## Required work
From the first line to the last, repeat the data exactly but leave out the pictures.

## Data provided
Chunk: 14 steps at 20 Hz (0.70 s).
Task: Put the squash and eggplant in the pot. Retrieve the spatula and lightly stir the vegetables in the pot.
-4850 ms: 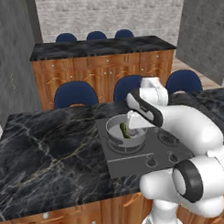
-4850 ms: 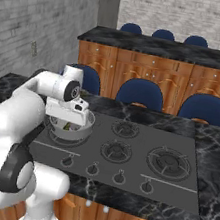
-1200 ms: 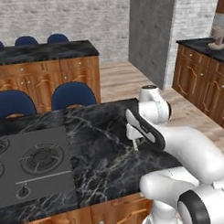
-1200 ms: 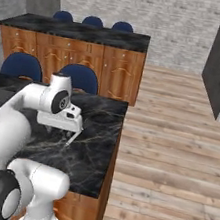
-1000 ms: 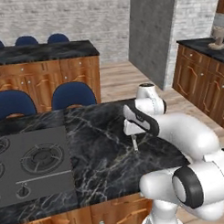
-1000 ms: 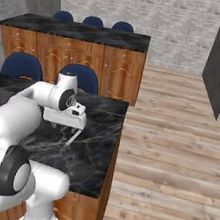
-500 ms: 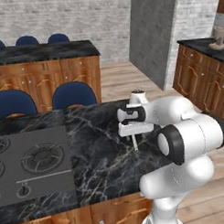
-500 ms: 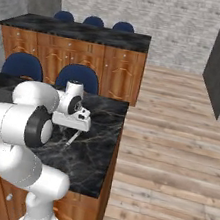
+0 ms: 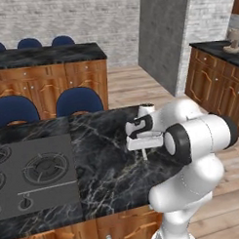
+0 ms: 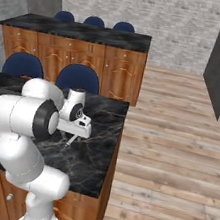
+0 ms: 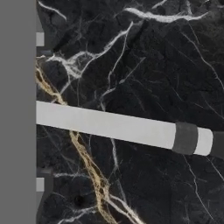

## Your solution
Chunk: 14 steps at 20 Hz (0.70 s).
Task: Put the squash and eggplant in the pot. Retrieve the spatula and lightly stir the vegetables in the pot.
-4850 ms: 
-4850 ms: 
-1200 ms: 
-1200 ms: 
-1000 ms: 
-1000 ms: 
-500 ms: 
-500 ms: 
+0 ms: 
+0 ms: 
+0 ms: 

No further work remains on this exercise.